Lola’s laughter rings in his ears as he struggles to get his breathing under control, and Nathaniel's small form trembles. He presses himself into the back corner of the closet, taking comfort in the steadiness of the walls against his back. On the inside, he is a whirlwind of fear; the outside the polar opposite. Being still and quiet is a skill one has to learn in the Baltimore house, the sooner the better.

His thoughts blur inside him, a great shriek of sound with only one message standing out: _he shouldn't have run, shouldn't have run, shouldn't have run._

He _shouldn’t_ have run; already he can hear the trailing of sharp metal along the banister of the stairs, a low rasping sound that makes Nathaniel’s breathing falter. 

Lola likes to run her knives along surfaces before she attacks, and he has been conditioned to fear it more than the knives themselves. Sometimes Lola does it just to make him stiffen up, sliding her blades along the kitchen table or against the doorframe as she walks into the room. 

Her quirk, Knife Fingers, lets her bend and curl the sharp metal on her hands like Nathaniel would a normal finger, giving her an edge most knife wielders in his father's company don't have, flexible knives allowing for more adept torture. 

It also helps that she's a sick bitch with a probable pain kink, making her exactly the type of person his father keeps under his belt.

He thinks back to the dead pig on the floor of the basement, thinks of how its glassy eyes had stared straight through him, thinks of blood slowly pooling on the concrete. Lola's knives stained with the viscous blood and the bored look on her face as she motioned for him to start on the dead carcass. 

Downstairs, he hears the soft creak of someone testing their weight on the first step, faint laughter accompanying it.

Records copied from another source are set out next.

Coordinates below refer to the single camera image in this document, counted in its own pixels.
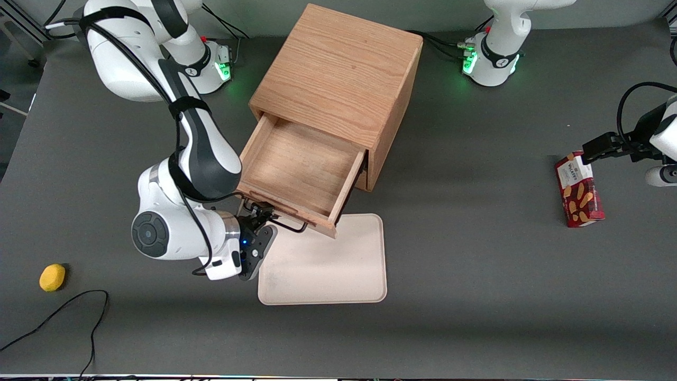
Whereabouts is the yellow lemon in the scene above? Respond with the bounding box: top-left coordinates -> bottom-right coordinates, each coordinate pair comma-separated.
39,264 -> 67,293

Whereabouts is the black arm-mounted cable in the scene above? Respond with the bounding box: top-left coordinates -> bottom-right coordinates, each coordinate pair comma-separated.
45,6 -> 249,277

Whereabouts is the oak wooden cabinet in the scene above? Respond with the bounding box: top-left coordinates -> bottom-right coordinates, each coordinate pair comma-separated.
249,3 -> 425,193

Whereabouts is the cream plastic tray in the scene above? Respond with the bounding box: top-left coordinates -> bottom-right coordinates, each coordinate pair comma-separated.
258,213 -> 388,306

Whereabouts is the red tartan shortbread box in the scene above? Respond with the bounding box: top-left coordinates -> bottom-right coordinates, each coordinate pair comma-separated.
554,151 -> 606,229

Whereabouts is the black looped gripper cable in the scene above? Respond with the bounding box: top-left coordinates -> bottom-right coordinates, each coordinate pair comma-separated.
616,81 -> 677,146

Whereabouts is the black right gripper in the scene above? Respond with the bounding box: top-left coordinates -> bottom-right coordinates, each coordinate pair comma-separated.
237,204 -> 279,278

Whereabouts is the thin black table cable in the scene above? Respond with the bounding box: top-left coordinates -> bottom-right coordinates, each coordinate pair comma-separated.
0,289 -> 110,379

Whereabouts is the aluminium frame profile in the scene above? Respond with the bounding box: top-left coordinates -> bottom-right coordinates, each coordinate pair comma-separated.
0,6 -> 53,46

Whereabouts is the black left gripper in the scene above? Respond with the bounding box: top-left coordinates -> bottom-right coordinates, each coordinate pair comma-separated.
582,103 -> 668,165

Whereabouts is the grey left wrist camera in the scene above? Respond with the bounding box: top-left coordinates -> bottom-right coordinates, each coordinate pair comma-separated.
644,165 -> 677,187

“Jun-i-or,” Lola sings, tone sickly sweet. “Where did you run off to?”

Nathaniel can taste blood in his mouth from where he’s biting his lip, but the pain barely reaches him. 

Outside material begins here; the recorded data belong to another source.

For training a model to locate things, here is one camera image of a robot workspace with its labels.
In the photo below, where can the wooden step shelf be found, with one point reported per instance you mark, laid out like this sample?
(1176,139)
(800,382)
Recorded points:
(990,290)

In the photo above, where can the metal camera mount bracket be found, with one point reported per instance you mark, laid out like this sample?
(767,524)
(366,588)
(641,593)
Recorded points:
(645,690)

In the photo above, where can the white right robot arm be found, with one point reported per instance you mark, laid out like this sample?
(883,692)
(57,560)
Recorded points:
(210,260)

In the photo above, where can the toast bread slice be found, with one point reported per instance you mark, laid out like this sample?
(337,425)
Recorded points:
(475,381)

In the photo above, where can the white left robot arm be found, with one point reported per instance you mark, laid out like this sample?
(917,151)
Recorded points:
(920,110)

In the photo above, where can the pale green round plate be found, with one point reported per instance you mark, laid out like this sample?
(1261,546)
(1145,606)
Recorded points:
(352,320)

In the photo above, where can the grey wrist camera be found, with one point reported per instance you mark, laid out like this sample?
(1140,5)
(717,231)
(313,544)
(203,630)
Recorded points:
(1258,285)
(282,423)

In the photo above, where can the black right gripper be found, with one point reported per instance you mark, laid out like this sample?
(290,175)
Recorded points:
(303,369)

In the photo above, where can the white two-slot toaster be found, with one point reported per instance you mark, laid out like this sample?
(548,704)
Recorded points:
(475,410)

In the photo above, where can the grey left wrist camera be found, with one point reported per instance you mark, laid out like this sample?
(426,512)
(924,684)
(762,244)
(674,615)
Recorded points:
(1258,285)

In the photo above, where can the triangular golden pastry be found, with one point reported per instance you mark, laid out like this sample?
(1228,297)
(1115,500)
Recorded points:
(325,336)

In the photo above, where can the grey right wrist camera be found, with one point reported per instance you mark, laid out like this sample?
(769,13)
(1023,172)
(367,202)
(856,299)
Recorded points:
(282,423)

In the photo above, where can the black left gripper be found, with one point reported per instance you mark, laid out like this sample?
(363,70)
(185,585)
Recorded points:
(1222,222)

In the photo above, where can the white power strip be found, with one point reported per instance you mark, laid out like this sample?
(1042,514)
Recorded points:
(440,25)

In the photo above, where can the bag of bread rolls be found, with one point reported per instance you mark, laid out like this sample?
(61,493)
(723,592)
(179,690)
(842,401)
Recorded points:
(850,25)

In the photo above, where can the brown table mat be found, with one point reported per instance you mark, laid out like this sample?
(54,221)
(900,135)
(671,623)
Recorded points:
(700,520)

Pain means nothing when he can hear the _tap tap tap_ of Lola’s heels, slowly climbing the staircase. She’s drawing it out, and he knows she’s enjoying this, will enjoy hearing him scream later.

His throat closes up at the thought of it, but he stifles the sob that would otherwise force its way out. Crying is a luxury someone like him cannot afford. His father has taught him that enough times already. 

_“Shut the fuck up before I gut you like I did him,” Nathan grins, cleaver still dripping with gore. Behind him, the body is slowly leaking guts onto the slate grey concrete, and Nathaniel feels bile rush into the back of his throat._

Nathaniel blinks his father away and focuses, listening for any signs of Lola discovering him.She seems to have ventured downstairs again, everything quiet outside the closet. Somewhere in the house he hears a scream, echoing easily through the house. 

His father must have left the basement door open again; a warning for the rest of the inhabitants of the house as to what would happen if they slipped up. The screams drop into sobs, choked off wet crying mixed with jumbled pleas. 

The screams were easier to listen to.

Nathaniel sits, and he listens, and he _hates_ that all he feels is relief at the cries not being his own. His hands are shaking, he registers, and reaches up to grasp the back of his neck. The familiar pressure reminds him of his mother, grounding him. 

For a moment, he allows himself to imagine her, his mother, coming to rescue him like the brave knight in the stories she used to tell him. She would burst through the door of the house, weapons of all sizes and lengths appearing in the air around her. 

Unafraid and ready to fight for him.

The guards at the door ( _the press of a gun to his head, laughter as his eyes welled up_ ) would be the first ones she turned on. 

Lola would be next, and Nathaniel almost smiles as he thinks of Lola being sliced at by a hundred daggers, every cut mirroring the ones she had put on him. 

Thinks of the knives protruding out from her hands being blunted and chipped, whittled away into nothingness. 

Her quirk wouldn’t be able to save her from his mother; Mary had always been stronger than Lola, and she knew it. 

Finally, Nathaniel imagines how his mother would _laugh_ as she ripped his father apart, and how after everyone who had ever hurt him was torn apart she would hold him close, and they would be safe. 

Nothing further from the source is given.